• SOURCE MATERIAL:
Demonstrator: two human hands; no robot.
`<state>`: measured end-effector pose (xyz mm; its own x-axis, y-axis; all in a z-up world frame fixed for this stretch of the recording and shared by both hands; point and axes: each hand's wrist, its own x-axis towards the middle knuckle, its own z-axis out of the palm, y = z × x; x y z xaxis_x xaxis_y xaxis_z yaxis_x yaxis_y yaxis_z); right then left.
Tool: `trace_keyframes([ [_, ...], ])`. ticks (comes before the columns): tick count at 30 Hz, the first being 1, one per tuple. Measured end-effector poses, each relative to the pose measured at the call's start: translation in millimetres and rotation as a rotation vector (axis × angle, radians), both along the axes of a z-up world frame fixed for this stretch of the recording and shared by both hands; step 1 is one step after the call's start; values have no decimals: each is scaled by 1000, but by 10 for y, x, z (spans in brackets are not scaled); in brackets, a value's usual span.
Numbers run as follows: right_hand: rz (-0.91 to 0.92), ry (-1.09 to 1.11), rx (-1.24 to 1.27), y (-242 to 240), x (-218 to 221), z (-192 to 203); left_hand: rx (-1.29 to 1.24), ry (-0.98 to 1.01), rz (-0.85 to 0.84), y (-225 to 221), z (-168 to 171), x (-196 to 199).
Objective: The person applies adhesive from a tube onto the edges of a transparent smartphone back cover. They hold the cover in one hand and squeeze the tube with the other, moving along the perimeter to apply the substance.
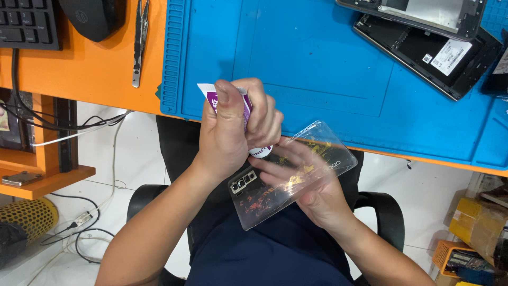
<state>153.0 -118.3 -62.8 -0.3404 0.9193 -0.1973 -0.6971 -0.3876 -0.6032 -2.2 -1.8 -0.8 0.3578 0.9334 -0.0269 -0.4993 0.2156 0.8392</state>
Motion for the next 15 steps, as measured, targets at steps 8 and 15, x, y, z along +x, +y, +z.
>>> trace_keyframes([
  [8, 6, -27, -10, 11, -5, 30, 16, 13, 3, -25, -6, -35],
  [15, -5, -7, -10, -11, -15, 22, -9, -42, 10, -44, -7, -34],
])
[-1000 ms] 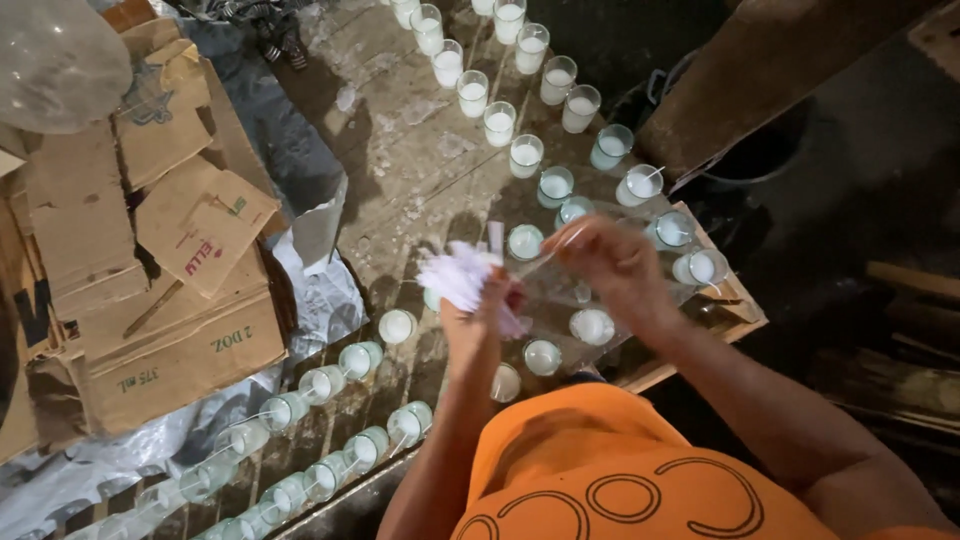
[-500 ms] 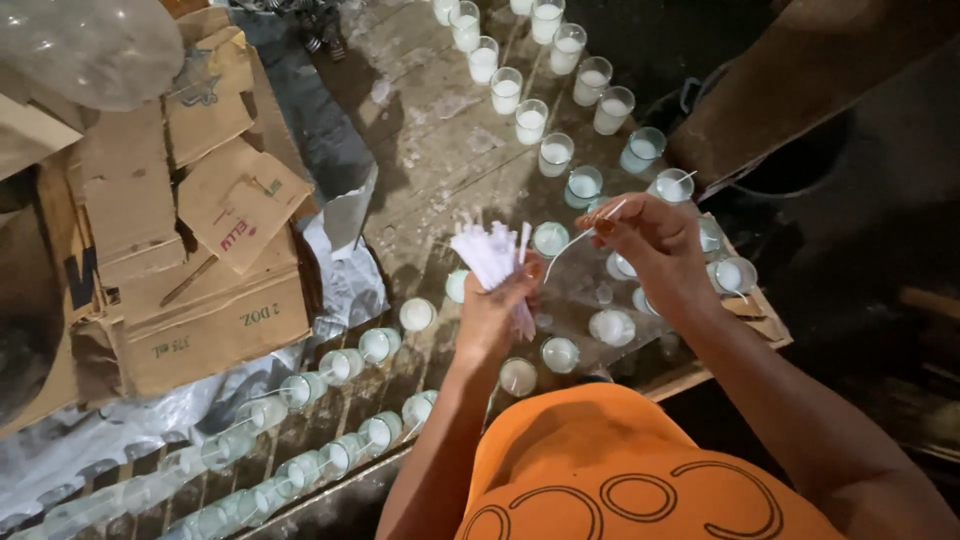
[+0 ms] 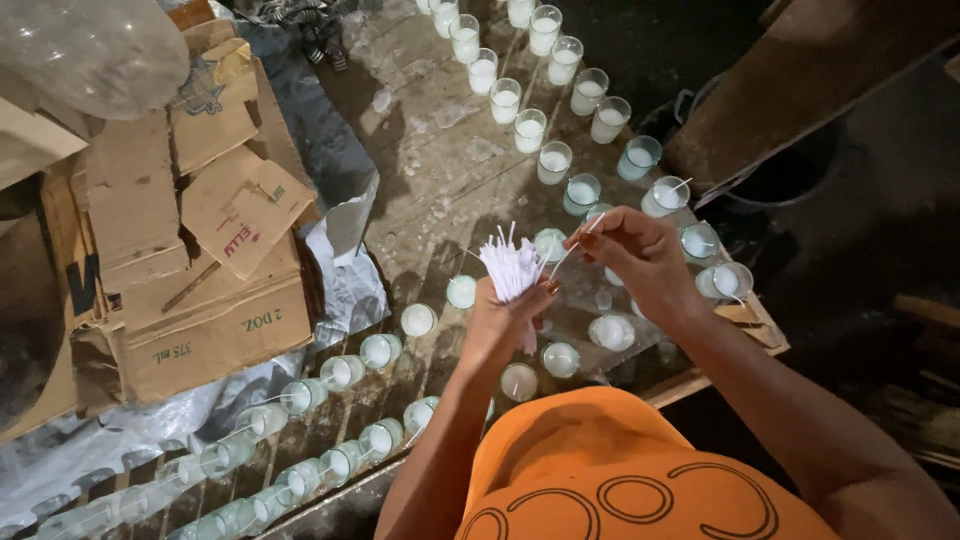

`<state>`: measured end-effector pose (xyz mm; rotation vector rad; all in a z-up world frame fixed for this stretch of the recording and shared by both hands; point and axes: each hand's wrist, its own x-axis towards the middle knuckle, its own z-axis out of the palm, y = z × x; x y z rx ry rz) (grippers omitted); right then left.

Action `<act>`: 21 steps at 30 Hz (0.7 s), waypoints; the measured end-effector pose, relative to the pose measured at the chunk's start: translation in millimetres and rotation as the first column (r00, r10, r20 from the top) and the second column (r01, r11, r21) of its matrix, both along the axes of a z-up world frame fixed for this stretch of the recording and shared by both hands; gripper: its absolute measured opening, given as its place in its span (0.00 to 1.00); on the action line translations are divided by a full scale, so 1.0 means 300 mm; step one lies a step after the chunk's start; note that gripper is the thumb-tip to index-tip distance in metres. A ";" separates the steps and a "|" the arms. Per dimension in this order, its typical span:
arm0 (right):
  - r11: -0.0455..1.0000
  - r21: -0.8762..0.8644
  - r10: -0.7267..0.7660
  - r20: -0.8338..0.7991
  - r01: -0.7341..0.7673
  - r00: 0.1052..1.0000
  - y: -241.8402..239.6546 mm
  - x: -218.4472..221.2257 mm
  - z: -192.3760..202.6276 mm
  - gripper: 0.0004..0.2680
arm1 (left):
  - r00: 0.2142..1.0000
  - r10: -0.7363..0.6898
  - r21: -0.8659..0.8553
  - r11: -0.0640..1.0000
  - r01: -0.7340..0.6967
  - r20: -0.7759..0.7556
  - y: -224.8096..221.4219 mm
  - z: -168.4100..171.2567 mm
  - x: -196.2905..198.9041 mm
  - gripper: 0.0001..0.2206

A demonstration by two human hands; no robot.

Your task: Placing candle wicks into glass jars filled with wax

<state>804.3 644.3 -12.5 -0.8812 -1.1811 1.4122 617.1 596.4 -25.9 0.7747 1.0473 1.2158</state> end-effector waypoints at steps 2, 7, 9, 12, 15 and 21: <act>0.999 -0.008 0.033 0.000 -0.033 0.999 -0.001 -0.008 -0.009 0.02 | 1.000 -0.013 -0.006 1.000 0.013 0.015 0.005 0.014 -0.012 0.02; 0.992 -0.036 0.125 0.070 -0.123 0.990 0.002 -0.001 0.019 0.05 | 0.994 -0.074 -0.029 0.997 0.072 -0.076 -0.014 0.001 -0.050 0.03; 0.954 -0.135 0.283 0.101 -0.268 0.954 0.032 0.028 0.006 0.04 | 0.976 -0.148 0.029 0.988 0.154 -0.161 -0.001 0.062 -0.051 0.05; 0.937 -0.169 0.323 0.096 -0.304 0.941 0.062 0.045 0.022 0.02 | 0.958 -0.177 0.038 0.981 0.191 -0.225 0.000 0.091 -0.064 0.03; 0.953 -0.161 0.275 0.104 -0.256 0.956 0.104 0.088 -0.013 0.03 | 0.961 -0.138 0.031 0.988 0.150 -0.239 0.043 0.036 -0.070 0.03; 0.945 0.328 -0.209 0.582 0.008 0.786 0.287 0.164 -0.139 0.05 | 0.952 0.080 -0.127 0.984 -0.122 -0.295 -0.003 0.017 -0.129 0.08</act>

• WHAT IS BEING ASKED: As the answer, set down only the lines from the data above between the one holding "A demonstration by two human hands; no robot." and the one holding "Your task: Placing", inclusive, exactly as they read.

• SOLUTION FOR THIS PROBLEM:
A demonstration by two human hands; no robot.

Your task: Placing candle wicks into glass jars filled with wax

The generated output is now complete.